What you will do: Copy out each line of the data that holds the string "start".

───

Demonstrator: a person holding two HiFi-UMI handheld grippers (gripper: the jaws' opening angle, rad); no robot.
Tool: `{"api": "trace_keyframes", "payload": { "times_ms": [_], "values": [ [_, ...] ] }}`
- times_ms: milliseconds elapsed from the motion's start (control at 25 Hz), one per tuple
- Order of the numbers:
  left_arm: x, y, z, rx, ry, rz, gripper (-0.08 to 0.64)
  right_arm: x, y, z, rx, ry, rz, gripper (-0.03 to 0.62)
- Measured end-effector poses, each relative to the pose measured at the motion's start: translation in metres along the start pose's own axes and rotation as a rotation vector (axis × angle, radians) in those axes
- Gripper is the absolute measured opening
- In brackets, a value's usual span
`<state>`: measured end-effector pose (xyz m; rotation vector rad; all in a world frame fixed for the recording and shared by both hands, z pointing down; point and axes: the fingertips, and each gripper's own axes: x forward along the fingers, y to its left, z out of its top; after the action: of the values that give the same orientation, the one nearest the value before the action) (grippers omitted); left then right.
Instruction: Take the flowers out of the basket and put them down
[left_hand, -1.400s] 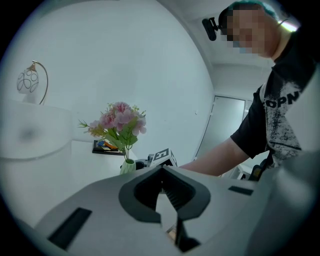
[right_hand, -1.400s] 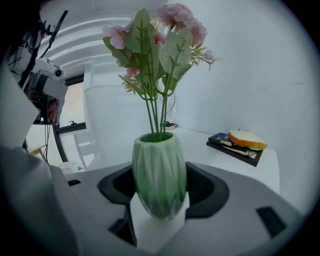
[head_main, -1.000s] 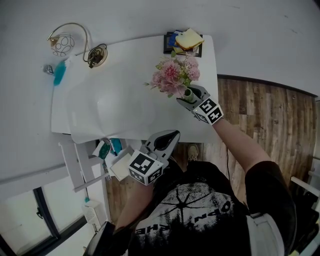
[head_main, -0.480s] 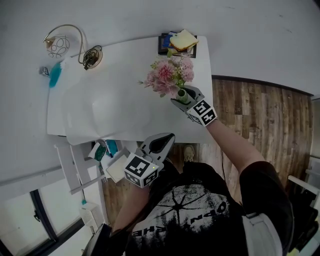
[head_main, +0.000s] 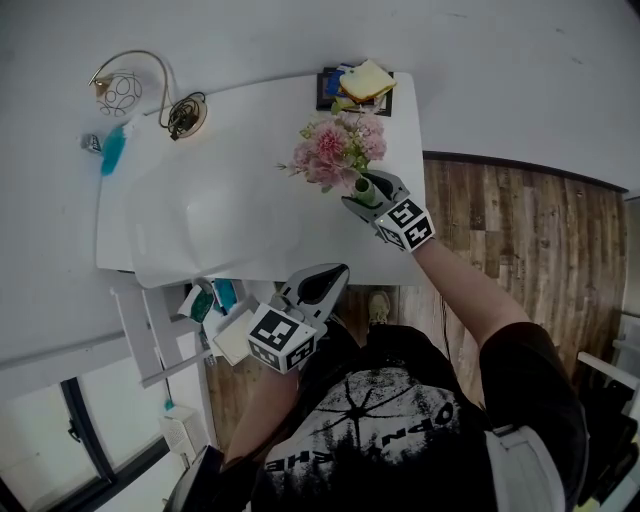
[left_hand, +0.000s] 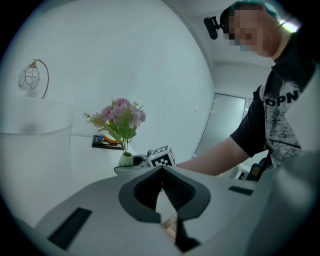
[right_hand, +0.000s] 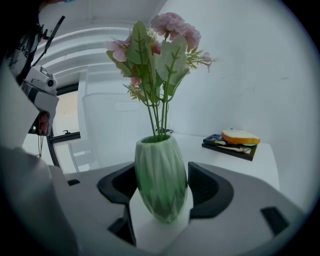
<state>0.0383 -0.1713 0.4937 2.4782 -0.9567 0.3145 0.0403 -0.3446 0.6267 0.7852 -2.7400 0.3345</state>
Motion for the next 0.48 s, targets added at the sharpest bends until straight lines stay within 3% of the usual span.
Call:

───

Exercise answer:
- times_ms: milliseconds elapsed from the motion's start (control at 25 Hz), one per tuple
- Measured end-effector poses, each relative to the pose measured at the motion's start: translation in metres along the start pose's own axes and rotation as a rotation vector (axis × angle, radians) in those axes

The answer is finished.